- Task statement -
Once you find the line with "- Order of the" in the data that follows, repeat it and every line after it exactly, through the line with "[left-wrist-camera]".

- Given material -
+++

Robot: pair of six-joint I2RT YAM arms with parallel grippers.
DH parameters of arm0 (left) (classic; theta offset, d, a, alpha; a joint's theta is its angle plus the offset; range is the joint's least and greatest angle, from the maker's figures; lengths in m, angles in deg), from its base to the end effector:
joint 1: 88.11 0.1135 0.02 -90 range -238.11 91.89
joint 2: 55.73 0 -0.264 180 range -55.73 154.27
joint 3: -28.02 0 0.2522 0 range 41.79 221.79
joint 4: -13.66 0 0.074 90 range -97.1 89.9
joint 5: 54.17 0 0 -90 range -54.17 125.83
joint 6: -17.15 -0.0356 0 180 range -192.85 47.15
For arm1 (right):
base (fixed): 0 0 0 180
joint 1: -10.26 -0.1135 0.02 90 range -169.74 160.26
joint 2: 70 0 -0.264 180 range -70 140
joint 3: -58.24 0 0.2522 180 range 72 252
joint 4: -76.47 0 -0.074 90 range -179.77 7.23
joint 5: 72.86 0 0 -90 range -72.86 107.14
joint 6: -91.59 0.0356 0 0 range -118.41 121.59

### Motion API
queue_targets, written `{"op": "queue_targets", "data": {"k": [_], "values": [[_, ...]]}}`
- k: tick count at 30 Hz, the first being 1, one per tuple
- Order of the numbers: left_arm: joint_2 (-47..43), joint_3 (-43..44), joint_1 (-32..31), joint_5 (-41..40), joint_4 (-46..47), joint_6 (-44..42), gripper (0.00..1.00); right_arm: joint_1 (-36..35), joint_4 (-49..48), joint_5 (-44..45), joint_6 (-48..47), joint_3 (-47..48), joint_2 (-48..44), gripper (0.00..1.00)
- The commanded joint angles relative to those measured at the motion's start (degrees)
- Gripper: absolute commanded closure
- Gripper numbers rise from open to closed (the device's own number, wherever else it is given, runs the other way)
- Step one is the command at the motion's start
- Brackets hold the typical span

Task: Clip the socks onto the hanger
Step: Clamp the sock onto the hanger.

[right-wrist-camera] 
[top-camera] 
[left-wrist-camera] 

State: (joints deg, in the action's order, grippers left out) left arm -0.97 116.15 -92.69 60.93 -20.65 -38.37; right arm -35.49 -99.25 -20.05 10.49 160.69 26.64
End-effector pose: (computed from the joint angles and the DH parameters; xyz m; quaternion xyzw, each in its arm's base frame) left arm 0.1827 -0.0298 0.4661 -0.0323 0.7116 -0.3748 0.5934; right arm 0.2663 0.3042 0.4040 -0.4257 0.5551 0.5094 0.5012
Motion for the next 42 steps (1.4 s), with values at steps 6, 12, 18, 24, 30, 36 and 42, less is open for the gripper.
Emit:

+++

- Reply to the task -
- Order of the numbers: left_arm: joint_2 (-47..43), joint_3 (-43..44), joint_1 (-32..31), joint_5 (-41..40), joint_4 (-46..47), joint_6 (-44..42), gripper (0.00..1.00); right_arm: joint_1 (-36..35), joint_4 (-49..48), joint_5 (-44..45), joint_6 (-48..47), joint_3 (-47..48), joint_2 (-48..44), gripper (0.00..1.00)
- The commanded joint angles relative to those measured at the motion's start (degrees)
- Gripper: absolute commanded closure
- Gripper numbers rise from open to closed (the device's own number, wherever else it is given, runs the other way)
- Step one is the command at the motion's start
- Brackets hold the typical span

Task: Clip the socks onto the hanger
Step: Clamp the sock onto the hanger.

[right-wrist-camera] 
[top-camera] 
[left-wrist-camera] 

The response is now complete.